== Exercise prompt ==
Write out the following listing's lines from the one with "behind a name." to the one with "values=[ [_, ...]", exactly, with both included and no others.

== Information ==

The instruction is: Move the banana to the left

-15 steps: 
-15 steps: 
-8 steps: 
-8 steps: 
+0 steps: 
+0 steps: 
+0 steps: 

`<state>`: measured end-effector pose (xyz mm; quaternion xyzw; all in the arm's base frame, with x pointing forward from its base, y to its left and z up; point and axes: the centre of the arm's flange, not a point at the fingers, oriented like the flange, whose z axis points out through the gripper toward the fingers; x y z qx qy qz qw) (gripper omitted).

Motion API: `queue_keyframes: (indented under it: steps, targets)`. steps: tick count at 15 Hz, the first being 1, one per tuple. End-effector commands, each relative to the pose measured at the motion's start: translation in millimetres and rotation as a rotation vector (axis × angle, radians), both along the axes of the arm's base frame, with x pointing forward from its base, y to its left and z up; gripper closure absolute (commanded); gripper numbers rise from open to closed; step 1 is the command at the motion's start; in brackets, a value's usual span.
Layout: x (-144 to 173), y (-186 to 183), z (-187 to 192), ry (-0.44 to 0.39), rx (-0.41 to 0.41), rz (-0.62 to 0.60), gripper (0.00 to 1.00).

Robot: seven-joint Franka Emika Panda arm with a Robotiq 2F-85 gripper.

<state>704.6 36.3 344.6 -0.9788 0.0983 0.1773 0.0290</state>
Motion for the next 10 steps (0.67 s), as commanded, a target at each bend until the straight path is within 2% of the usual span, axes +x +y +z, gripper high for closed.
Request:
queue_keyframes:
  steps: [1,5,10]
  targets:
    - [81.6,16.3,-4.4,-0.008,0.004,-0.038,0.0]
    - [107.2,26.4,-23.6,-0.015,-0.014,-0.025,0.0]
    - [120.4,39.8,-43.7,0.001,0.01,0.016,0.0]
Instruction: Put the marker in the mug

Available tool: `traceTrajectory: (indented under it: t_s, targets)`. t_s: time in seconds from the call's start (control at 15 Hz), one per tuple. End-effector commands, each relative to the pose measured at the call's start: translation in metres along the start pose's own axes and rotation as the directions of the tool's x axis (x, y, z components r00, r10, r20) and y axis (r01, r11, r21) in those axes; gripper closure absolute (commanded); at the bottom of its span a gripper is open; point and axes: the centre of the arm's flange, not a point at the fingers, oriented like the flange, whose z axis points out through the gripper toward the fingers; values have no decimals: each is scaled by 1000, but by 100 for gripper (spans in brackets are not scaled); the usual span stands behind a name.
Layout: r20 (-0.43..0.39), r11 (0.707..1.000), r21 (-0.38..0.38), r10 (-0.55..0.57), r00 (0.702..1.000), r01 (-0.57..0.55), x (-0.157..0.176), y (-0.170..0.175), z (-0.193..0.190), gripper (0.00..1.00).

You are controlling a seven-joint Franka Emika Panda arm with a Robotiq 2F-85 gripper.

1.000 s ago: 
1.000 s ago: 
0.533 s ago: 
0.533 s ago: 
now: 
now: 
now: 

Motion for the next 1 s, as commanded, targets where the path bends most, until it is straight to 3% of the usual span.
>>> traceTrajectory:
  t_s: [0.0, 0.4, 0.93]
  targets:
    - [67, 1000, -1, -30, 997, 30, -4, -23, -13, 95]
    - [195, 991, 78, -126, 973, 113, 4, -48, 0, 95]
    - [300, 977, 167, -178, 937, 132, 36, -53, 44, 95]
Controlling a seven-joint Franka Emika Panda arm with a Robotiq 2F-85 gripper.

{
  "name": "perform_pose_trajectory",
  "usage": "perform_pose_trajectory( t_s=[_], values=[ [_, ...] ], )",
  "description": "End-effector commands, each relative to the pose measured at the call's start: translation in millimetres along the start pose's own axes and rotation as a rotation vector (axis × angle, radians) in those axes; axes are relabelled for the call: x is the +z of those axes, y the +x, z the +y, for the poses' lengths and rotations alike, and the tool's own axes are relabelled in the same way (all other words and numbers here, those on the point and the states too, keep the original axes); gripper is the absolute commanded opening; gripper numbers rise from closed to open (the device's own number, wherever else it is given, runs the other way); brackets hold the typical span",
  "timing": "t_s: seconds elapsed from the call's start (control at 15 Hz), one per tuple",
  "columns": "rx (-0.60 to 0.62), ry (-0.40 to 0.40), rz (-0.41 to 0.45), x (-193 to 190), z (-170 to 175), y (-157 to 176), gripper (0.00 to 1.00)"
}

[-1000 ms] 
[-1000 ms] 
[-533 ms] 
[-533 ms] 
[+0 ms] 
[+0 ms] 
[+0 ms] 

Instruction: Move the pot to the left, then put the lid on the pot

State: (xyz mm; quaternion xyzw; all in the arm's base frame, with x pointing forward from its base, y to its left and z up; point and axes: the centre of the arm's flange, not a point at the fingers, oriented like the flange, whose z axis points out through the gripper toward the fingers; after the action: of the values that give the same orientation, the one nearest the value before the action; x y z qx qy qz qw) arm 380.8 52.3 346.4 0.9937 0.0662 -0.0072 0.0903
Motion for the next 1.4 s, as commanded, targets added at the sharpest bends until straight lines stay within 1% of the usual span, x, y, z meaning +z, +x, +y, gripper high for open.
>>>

== Exercise output ==
Available tool: `traceTrajectory: (indented under it: t_s, targets)`. t_s: time in seconds from the call's start (control at 15 Hz), one per tuple. End-effector commands, each relative to the pose measured at the call's start: translation in metres along the start pose's own axes and rotation as the directions of the tool's x axis (x, y, z components r00, r10, r20) and y axis (r01, r11, r21) in those axes; gripper closure absolute (commanded); at the bottom of its span a gripper is open; point and axes: the centre of the arm's flange, not a point at the fingers, oriented like the flange, whose z axis points out through the gripper toward the fingers; values have no decimals: each is scaled by 1000, but by 100 for gripper (spans in brackets are not scaled); the usual span stands behind a name.
Layout: r20 (-0.43..0.39), r11 (0.707..1.000), r21 (-0.38..0.38), r10 (-0.55..0.57), r00 (0.702..1.000), r01 (-0.57..0.55), x (-0.157..0.176), y (-0.170..0.175), z (-0.193..0.190), gripper (0.00..1.00).

You are controlling a seven-joint Franka Emika Panda arm with a Robotiq 2F-85 gripper.

1.000 s ago: 
1.000 s ago: 
0.533 s ago: 
0.533 s ago: 
now: 
now: 
now: 

Motion for the next 1 s, as commanded, targets where the path bends most, until it is straight to 3% of the usual span.
>>> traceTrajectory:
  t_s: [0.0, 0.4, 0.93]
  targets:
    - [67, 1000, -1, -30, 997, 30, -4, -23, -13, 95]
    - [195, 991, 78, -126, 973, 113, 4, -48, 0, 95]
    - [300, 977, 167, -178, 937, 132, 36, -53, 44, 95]
Controlling a seven-joint Franka Emika Panda arm with a Robotiq 2F-85 gripper.

{
  "name": "perform_pose_trajectory",
  "usage": "perform_pose_trajectory( t_s=[_], values=[ [_, ...] ], )",

There is no more to the answer.